▶ How to complete this task:
Transcribe only part of the material below: the lines from the one containing "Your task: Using" through the one containing "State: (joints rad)", inclusive, exactly as written.

▶ Information provided:
----

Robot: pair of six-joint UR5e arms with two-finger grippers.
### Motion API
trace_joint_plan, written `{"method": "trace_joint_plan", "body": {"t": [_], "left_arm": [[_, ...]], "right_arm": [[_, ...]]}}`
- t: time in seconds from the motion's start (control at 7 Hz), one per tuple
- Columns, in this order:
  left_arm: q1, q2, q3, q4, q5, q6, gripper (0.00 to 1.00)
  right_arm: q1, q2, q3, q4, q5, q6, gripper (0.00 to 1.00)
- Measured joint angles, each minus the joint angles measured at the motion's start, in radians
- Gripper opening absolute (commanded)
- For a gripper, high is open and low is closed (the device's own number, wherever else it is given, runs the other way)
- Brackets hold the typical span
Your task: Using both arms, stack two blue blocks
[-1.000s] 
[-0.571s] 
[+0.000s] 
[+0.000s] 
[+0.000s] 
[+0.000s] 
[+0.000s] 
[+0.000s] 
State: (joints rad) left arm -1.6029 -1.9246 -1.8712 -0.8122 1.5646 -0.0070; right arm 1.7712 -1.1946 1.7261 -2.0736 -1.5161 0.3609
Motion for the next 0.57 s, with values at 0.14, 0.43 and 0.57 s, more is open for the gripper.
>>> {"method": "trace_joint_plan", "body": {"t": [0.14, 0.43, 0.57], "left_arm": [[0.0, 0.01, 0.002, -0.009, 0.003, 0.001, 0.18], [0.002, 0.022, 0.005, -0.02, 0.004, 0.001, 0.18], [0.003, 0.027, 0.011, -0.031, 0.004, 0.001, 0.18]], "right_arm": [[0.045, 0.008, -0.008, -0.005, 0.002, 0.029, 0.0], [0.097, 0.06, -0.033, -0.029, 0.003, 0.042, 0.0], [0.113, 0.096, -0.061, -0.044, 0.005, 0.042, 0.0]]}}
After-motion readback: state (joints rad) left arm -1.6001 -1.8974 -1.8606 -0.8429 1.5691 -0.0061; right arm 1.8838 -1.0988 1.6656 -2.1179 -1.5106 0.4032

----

▶ Task response:
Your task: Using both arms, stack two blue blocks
[-1.000s] 
[-0.571s] 
[+0.000s] 
[+0.000s] 
[+0.000s] 
[+0.000s] 
[+0.000s] 
[+0.000s] 
State: (joints rad) left arm -1.6029 -1.9246 -1.8712 -0.8122 1.5646 -0.0070; right arm 1.7712 -1.1946 1.7261 -2.0736 -1.5161 0.3609

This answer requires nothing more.